Seorang sahabat bercerita tentang salah seorang muridnya yang sama sekali tak termotivasi untuk belajar. Setiap kali sahabat ini datang ke rumahnya, ia harus berjibaku demi mengajak sang murid untuk dapat mengikuti pelajaran dengan baik.
“Sungguh hampir saya tak tahan menghadapi kondisi yang terus berulang ini, tapi tak kuasa untuk menyatakan dengan teguh keinginan berhenti pada orang tua sang anak,” ujarnya. “Ada saran?”
Sejenak saya merenungkan betapa seorang guru benar-benar merupakan sosok manusia sejati. Tanpanya maka banyak anak-anak negeri ini yang terus berada dalam kondisi kebodohan, yang akan berujung pada keterpurukan tanpa akhir.
“Menurutmu, apa sih sebenarnya akar masalah anak ini?” tanya saya penasaran.
“Beberapa kali saya mendapati ia sedang asyik menonton tayangan TV kesukaan tepat pada saat saya datang. Rasanya ini mungkin mengganggunya. Pernah saya usulkan agar jam belajarnya kami geser ke waktu setelah tayangan itu selesai, tapi ibunya tidak setuju,” jawabnya.
“Benarkah ini akar masalahnya?” saya penasaran.
“Hmm..saya tidak yakin juga. Tapi memang ibu anak ini cukup keras sifatnya. Berbicara dengan saya saja beliau agak sulit mendengarkan. Belum sempat saya berpendapat ia sudah berbicara tanpa memberi kesempatan,” jawabnya.
Fiuh. Situasi seperti ini saya temui lagi. Kebiasaan orang tua menjadi penghalang baginya untuk memahami anaknya sendiri. Sebuah kebiasaan yang sederhana—amat sederhana—namun banyak orang abai untuk menekuni dan menggunakannya, bahkan pada orang-orang tercinta. Lalu terkejut dan bertanyalah mereka mengapa anak-anak tak menurut, tak termotivasi, bahkan menjadi pembangkang. Berjibaku lah mereka menelusuri beragam cara untuk mengubah sang anak, namun lupa melihat ke dalam. Bahwa sang diri, sejatinya lah yang perlu diobati.

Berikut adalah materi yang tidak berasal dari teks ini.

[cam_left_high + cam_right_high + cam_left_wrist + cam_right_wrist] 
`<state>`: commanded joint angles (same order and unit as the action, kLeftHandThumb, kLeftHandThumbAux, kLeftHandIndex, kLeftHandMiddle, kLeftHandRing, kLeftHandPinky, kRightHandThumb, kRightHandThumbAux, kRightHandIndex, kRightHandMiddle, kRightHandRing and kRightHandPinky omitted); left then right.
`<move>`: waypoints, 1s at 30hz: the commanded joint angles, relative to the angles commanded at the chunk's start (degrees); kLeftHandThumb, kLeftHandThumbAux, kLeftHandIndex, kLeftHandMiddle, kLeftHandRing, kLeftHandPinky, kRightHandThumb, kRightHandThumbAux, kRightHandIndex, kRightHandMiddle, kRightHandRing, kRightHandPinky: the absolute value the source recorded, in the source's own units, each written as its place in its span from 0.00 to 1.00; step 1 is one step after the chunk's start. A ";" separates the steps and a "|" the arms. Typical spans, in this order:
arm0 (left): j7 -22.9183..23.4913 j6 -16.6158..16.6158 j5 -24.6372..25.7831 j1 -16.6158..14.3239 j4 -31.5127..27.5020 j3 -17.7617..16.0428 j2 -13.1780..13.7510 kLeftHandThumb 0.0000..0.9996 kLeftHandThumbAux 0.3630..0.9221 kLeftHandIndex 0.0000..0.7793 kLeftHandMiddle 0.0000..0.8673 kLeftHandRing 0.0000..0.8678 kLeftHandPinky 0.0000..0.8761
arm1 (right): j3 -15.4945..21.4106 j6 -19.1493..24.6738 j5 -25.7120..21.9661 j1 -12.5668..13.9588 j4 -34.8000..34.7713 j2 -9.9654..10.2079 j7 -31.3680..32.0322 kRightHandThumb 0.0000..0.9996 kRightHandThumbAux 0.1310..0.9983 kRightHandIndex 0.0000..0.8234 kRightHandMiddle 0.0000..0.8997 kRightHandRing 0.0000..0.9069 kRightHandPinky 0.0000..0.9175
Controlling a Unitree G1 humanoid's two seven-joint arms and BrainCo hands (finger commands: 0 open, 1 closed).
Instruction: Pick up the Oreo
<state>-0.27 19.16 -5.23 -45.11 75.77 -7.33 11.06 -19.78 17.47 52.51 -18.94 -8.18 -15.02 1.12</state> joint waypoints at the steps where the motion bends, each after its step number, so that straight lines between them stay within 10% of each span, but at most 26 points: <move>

Masalah anak, hampir selalu adalah masalah orang tua. Sebab perilaku anak, hanyalah cermin dari bagaimana orang tua mendidiknya selama ini. Tolong jangan salah mengerti, bahwa anak yang berperilaku buruk adalah akibat dari perilaku buruk orang tuanya. Bisa saja, perilaku buruk seorang anak, hanyalah reaksi dari abainya orang tua pada permasalahan ‘sepele’ sang anak. Maka sang anak yang belum memahami sepenuhnya takaran baik dan buruknya laku sekedar melakukan semuanya demi mendapat perhatian.
Belakangan saya menemui seorang siswa setingkat SMA yang berperilaku agak ‘unik’. Saya mendapatinya sebagai anak yang baik, hanya memang ia bukan merupakan anak yang ‘ideal’ bagi ukuran orang awam. Dan tahukah apa yang saya temukan pada kisahnya? Ia bercerita bahwa ia ingin sekali menjadi anak yang bisa memiliki nilai yang baik. Sebab nilai-nilainya sering jelek, hingga beberapa kali ibunya berkata, “Apa sih yang bisa dibanggakan dari kamu?”
Duh, sungguh sakit saya mendengarnya. Bagaimana mungkin ada seorang ibu yang tega mengucapkan kalimat serupa itu pada anak yang dikandung dan dilahirkannya sendiri? Seorang anak yang tak pernah meminta untuk dilahirkan? Seorang anak yang nyata-nyata titipan Tuhan dengan ciptaan paling sempurna? Sebab mengatakan seorang anak tak memiliki kelebihan, sama saja dengan mengatakan Tuhan cacat dalam penciptaan.
Maka saya sungguh tak ingin menengok keluar. Saya berkaca, mengapa Tuhan paparkan kisah-kisah ini di hadapan saya? Dan jawabannya adalah: saya pun orang tua. Bisa jadi saya melakukan kehilafan yang sama. Duhai, tunjukilah kami jalan yang lurus. Jalan orang-orang yang Kau berikan nikmat kepada mereka. Bukan jalan orang-orang yang Kau murkai. Dan bukan jalan-jalan orang-orang yang sesat.